# Not sure where to post, problems with PM



## Mousky (May 21, 2009)

Hello,


I'm sure this is not the right place to post this question but I couldn't really find the right place   
Although I only have 49% of my inbox full, I can't receive PMs.
Is there anything I can do?


Thanks


----------



## sunshineamsterdam (Mar 10, 2010)

Hey Mousky, just tried to pm you, yes your inbox seem to be full... Strange I dont know whats going on there.
But if you pm me your email addy I can send you the message there. If you want 

Hope you sort the techie problem x


----------



## Ceri. (Sep 6, 2004)

Mousky, I think you'll need to delete some pm's from your inbox. Have you got lots in sent and outbox too? x


----------



## niccad (Apr 28, 2009)

mousky - i've had the same problem. I saved a load of messages elsewhere but they somehow still seem to count.
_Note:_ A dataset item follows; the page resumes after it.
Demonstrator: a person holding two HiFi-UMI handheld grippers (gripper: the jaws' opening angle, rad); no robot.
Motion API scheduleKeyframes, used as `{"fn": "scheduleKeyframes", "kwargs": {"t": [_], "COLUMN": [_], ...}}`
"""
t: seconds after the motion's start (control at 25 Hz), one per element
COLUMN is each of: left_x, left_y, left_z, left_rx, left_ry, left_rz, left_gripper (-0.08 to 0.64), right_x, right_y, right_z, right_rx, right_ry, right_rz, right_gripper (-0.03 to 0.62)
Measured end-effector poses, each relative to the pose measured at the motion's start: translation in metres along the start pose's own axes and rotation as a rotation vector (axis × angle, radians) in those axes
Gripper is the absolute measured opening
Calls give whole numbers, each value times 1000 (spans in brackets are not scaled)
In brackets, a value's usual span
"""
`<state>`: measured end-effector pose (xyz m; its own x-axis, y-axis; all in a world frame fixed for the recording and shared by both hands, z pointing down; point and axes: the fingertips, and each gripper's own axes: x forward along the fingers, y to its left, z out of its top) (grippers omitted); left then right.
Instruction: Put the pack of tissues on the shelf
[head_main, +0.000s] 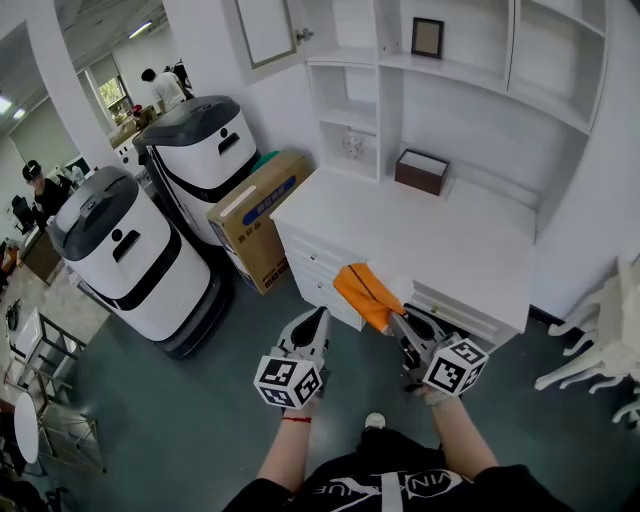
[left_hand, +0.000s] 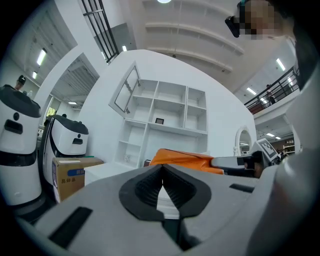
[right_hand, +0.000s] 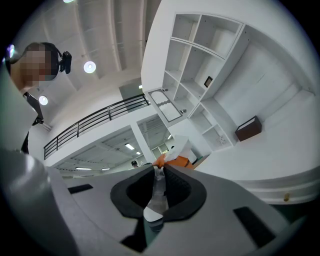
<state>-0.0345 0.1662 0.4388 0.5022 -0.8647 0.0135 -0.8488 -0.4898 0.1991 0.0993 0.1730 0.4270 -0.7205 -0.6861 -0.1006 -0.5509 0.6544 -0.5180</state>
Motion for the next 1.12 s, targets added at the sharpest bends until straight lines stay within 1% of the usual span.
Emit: {"fn": "scheduleKeyframes", "kwargs": {"t": [0.2,0.56,0.8,1.12], "left_x": [36,80,98,105], "left_y": [16,45,55,70], "left_z": [8,3,6,4], "left_rx": [5,8,9,0], "left_ry": [7,25,22,33], "left_rz": [6,33,58,92], "left_gripper": [8,8,8,8], "right_x": [29,66,82,95], "right_y": [-26,-66,-82,-95], "right_z": [17,22,31,31], "right_rx": [7,34,40,59], "right_ry": [-1,14,21,30], "right_rz": [9,23,38,50], "right_gripper": [25,25,25,25]}}
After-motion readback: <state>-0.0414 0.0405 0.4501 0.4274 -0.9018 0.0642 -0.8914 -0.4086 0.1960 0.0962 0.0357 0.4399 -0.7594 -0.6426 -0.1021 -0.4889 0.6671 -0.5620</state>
I had to actually delete messages which I really didn't want to do


----------



## Mousky (May 21, 2009)

Hey girls   
I've deleted so many (it was never over 70% full though) and still it wasn't working.
I did receive a PM just now so maybe there was some sort of delay?


----------



## Ceri. (Sep 6, 2004)

Tried a test pm earlier which said your inbox was full, tried again now and it's sent  

If there are any pm's you want to save, maybe copy them onto Microsoft word?
Or alternatively, you get 10 times more room in your inbox when you become a charter member


----------



## Mousky (May 21, 2009)

Ceri, I've just realized my "charter vipness" has run out   
That must have been it.
I hope paypal is behaving


----------